Problem to solve —
Below are entries. Copy exactly the lines running from the line that holds "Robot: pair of" to the line that holds "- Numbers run", with both ends included.

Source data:
--------
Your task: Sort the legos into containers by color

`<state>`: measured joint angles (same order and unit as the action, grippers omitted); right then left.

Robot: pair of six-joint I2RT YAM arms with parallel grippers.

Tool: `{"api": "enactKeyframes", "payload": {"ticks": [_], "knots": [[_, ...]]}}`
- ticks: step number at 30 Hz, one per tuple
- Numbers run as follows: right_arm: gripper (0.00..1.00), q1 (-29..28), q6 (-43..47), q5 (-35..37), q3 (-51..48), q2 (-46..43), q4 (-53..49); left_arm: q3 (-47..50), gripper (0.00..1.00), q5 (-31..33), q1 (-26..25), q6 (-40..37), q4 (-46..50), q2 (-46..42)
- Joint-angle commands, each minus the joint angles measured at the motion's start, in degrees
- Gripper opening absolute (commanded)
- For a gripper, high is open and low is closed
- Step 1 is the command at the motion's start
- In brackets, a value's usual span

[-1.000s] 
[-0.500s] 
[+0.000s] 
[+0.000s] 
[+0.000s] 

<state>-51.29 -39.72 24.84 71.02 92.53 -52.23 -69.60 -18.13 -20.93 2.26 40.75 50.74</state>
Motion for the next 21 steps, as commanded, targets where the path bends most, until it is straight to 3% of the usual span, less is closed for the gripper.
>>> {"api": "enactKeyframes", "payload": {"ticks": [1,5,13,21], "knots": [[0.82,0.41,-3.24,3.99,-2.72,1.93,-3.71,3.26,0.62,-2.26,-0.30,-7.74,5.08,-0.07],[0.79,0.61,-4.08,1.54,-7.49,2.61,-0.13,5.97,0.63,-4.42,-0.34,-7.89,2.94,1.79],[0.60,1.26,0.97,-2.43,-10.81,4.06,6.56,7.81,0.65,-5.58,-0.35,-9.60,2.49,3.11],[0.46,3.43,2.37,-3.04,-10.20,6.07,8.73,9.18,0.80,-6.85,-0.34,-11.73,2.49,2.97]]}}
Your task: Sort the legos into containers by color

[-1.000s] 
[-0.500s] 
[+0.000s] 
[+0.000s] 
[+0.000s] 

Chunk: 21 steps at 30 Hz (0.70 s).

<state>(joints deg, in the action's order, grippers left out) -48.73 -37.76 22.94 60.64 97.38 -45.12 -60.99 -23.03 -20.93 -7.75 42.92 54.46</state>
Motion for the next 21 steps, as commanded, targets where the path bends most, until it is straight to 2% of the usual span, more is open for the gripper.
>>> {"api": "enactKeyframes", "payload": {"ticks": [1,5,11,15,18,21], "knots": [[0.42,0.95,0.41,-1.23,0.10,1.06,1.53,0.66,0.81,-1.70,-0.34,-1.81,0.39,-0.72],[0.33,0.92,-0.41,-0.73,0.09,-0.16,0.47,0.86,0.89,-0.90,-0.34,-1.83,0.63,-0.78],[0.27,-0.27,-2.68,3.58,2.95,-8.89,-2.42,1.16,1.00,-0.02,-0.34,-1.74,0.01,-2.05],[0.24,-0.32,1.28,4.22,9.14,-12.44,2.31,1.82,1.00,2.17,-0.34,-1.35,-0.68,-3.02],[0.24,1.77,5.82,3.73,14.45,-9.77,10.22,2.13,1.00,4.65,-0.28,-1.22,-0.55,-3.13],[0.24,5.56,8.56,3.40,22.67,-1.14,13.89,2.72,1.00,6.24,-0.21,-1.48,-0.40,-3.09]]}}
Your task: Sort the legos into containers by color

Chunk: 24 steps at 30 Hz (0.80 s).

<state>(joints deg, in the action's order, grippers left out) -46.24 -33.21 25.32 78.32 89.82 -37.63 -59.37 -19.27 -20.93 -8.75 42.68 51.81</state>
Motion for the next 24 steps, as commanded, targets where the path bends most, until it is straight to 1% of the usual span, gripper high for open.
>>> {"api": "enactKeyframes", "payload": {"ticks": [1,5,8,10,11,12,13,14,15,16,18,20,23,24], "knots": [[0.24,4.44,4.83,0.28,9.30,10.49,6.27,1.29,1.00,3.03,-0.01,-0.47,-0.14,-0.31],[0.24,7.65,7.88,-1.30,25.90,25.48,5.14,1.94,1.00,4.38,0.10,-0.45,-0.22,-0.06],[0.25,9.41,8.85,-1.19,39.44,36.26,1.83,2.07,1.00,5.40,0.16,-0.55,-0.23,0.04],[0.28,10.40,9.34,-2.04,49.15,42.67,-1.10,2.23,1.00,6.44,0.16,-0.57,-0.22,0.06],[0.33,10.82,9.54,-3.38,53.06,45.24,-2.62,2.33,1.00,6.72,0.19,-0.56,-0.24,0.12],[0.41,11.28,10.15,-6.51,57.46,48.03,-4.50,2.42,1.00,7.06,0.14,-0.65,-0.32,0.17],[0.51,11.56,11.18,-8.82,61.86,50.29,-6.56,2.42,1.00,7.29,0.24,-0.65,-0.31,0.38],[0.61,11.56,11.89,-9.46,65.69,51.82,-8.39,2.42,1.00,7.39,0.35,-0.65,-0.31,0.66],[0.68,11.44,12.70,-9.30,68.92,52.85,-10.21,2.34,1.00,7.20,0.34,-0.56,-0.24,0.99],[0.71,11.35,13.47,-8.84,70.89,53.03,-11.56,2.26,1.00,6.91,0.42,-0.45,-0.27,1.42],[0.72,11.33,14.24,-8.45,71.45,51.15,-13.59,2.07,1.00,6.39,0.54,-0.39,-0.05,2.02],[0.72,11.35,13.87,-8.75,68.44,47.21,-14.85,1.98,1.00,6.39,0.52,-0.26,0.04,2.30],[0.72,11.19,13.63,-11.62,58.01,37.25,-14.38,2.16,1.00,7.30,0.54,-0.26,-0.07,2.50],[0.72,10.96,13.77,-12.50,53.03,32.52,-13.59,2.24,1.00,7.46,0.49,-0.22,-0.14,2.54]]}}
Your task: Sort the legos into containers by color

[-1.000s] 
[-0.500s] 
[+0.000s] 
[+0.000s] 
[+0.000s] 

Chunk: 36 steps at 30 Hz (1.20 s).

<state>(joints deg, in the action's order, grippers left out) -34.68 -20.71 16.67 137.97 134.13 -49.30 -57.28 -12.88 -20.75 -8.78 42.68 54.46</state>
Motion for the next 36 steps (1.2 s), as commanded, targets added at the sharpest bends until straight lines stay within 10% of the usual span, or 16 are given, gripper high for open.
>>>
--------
Response to the task —
Robot: pair of six-joint I2RT YAM arms with parallel grippers.

Tool: `{"api": "enactKeyframes", "payload": {"ticks": [_], "knots": [[_, ...]]}}`
- ticks: step number at 30 Hz, one per tuple
- Numbers run as follows: right_arm: gripper (0.00..1.00), q1 (-29..28), q6 (-43..47), q5 (-35..37), q3 (-51..48), q2 (-46..43), q4 (-53..49); left_arm: q3 (-47..50), gripper (0.00..1.00), q5 (-31..33), q1 (-26..25), q6 (-40..37), q4 (-46..50), q2 (-46..42)

Nothing else is required to complete the exercise.